(531e) Engineering of Sialyltransferase into Glycan Binding Protein Using a Novel Mammalian Cell Surface Display Platform

Glycosylation is an essential post-translational modification that regulates a variety of biological processes. An expanded toolkit of molecular probes is needed to recognize cellular glycan structures in a stereo-specific manner, as this can yield novel biomarker of cell differentiation and disease progression. Currently available lectins have shallow binding pockets and commonly exhibit broad binding specificity or only recognize terminal epitopes. Anti-carbohydrate antibodies are difficult to produce due to their low immunogenicity to glycan antigens. To address these limitations, we tested the hypothesis that mammalian glycosyltransferases can be converted into glycan binding proteins with high specificity due to their relatively deep binding pocket and selective substrate binding properties. A fusion protein was created with human IgG1 Fc N-terminally linked to pig ST3Gal1 (abbreviated PS1).
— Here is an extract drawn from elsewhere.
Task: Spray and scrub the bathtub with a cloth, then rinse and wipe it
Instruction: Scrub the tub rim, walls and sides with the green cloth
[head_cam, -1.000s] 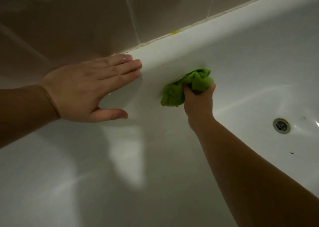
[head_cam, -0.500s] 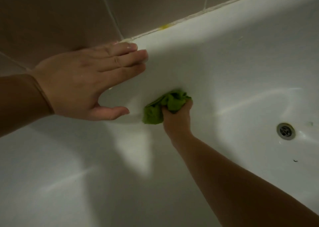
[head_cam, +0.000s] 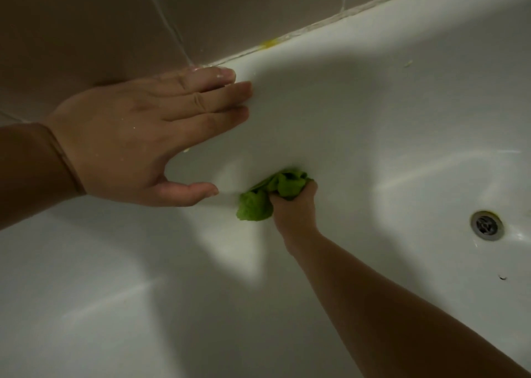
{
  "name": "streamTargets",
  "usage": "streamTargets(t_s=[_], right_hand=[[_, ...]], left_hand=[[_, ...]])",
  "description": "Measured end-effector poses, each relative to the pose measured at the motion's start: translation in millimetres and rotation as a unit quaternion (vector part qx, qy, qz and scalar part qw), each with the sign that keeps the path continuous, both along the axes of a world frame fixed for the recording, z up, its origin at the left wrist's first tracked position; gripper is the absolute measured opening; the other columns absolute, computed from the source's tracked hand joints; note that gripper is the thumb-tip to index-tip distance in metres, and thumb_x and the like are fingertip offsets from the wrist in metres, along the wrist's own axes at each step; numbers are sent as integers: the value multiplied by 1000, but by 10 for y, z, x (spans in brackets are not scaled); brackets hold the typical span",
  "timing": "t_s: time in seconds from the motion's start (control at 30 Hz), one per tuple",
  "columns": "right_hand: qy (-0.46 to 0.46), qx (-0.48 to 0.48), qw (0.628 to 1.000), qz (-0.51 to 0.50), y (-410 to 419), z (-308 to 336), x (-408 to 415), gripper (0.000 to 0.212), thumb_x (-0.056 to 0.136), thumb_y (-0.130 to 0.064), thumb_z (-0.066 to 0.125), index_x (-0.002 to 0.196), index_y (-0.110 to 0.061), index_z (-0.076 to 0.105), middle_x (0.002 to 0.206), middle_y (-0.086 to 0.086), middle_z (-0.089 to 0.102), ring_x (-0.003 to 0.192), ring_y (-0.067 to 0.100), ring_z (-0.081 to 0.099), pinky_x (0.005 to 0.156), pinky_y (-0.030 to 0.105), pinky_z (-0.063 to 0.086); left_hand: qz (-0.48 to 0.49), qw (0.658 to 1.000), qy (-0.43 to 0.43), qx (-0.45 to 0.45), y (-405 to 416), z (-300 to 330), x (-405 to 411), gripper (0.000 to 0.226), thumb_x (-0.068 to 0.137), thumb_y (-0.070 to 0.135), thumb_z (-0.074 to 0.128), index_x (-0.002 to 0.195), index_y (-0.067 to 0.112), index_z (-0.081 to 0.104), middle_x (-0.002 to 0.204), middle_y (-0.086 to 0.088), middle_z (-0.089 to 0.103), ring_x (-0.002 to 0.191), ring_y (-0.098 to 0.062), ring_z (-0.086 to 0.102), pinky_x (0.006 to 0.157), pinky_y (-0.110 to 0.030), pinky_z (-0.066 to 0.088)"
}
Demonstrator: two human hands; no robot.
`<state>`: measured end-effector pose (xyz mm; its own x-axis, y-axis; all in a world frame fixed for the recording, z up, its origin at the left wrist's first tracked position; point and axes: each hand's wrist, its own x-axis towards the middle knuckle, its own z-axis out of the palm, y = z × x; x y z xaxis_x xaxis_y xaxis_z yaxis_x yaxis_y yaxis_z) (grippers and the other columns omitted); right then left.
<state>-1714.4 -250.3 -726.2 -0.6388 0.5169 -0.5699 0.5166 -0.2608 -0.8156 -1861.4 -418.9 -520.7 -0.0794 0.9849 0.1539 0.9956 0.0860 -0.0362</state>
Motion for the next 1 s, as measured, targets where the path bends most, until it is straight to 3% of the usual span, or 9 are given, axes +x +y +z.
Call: streamTargets(t_s=[0.07,0.23,0.3,0.37,0.43,0.53,0.73,0.9,1.0], right_hand=[[14,46,998,-32,207,-23,10,44,90,-4,67,117,-25,40,104,-9,58,89,2,58,69,17,48],[-86,82,991,-69,370,-289,74,45,88,-11,65,126,-19,42,119,8,60,105,29,62,92,46,55],[-110,39,992,-46,177,-368,68,48,85,-16,61,128,-16,40,120,16,60,107,36,65,89,56,59],[-67,-5,998,-2,-13,-237,35,33,88,-6,59,113,-18,41,108,9,60,99,32,65,82,49,61],[-4,-10,1000,4,-16,-46,0,36,88,4,59,107,-20,40,103,2,57,93,20,62,75,30,56],[54,77,995,-18,389,142,-23,43,88,4,64,114,-22,40,101,-8,58,82,-8,59,67,7,47],[37,78,996,13,795,345,-6,37,95,-5,60,118,-20,35,103,-7,56,90,12,60,81,36,52],[109,67,991,27,531,922,-117,42,91,-12,69,121,-19,40,105,-8,60,89,4,61,69,21,51],[176,105,978,-47,726,1302,-199,49,87,-14,77,125,-17,46,107,-9,64,91,4,66,77,22,57]], left_hand=[[1,1000,0,1,5,-8,-3,87,89,55,69,148,-6,48,159,-22,40,149,-39,38,114,-61,40],[4,1000,5,-3,18,-13,-9,88,89,56,69,148,-5,48,159,-22,40,148,-39,39,113,-62,41],[3,1000,4,-6,34,-17,-5,88,89,57,69,149,-4,47,159,-21,40,149,-39,38,114,-62,41],[3,1000,1,-8,52,-14,-2,89,89,58,68,150,-3,46,160,-20,39,149,-39,37,115,-61,39],[4,1000,1,-8,65,-9,-8,89,89,58,67,150,-2,46,161,-19,39,150,-38,37,117,-59,37],[5,1000,-1,-5,75,-13,-1,88,90,59,65,150,-2,46,161,-19,39,150,-38,37,117,-59,37],[-1,1000,8,-10,161,-26,-1,90,90,59,64,151,-3,45,161,-19,39,149,-41,37,115,-62,39],[4,1000,8,-2,257,-29,-3,92,88,59,66,153,-1,42,162,-19,38,150,-39,36,115,-60,39],[5,1000,10,-1,316,-30,-13,92,89,60,64,154,-1,41,162,-19,37,150,-39,36,116,-60,37]])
This protein exhibited enzyme activity but only weak binding to O-glycans. Introduction of an H302A mutation in this construct resulted in loss of enzymatic activity but strong binding preference for sialoglycans in multiple cell types. By performing a broad CRISPR-Cas9 based library screen, studies with a panel of isogenic glycogene knockouts, and glycan microarray studies, we determined that H302A specifically binds α(2-3)sialylated core-2 O-glycans. Additionally, its binding specificity was distinct from other known sialic acid binding lectins. To expand the repertoire of lectins, a novel mammalian cell surface display platform was developed, and this was used to screen for additional H302A variants. Using a rationally designed mutant library with 1680 candidates, we identified a triple mutant of PS1, sCore2, containing H302A, A312I and F313S mutations that displayed better binding properties than H302A for sialyl-core 2 O-glycans. In spectral flow cytometry studies that analyzed glycan profiles of 35 immune cell types, sCore2 exhibited strong binding for neutrophils, basophils, monocytes, and terminally differentiated NK- and T-cells, suggesting that sialyl-core 2 O-glycan expression is abundant in terminal effector cell types. In human tissue microarrays, sCore2 stained normal spleen and breast cancer tissue, confirming the reagent utility in paraffin embedded sections. In summary, we present a streamlined approach to generate glycan binding proteins based on the known substrate specificity of the starting glycosyltransferases.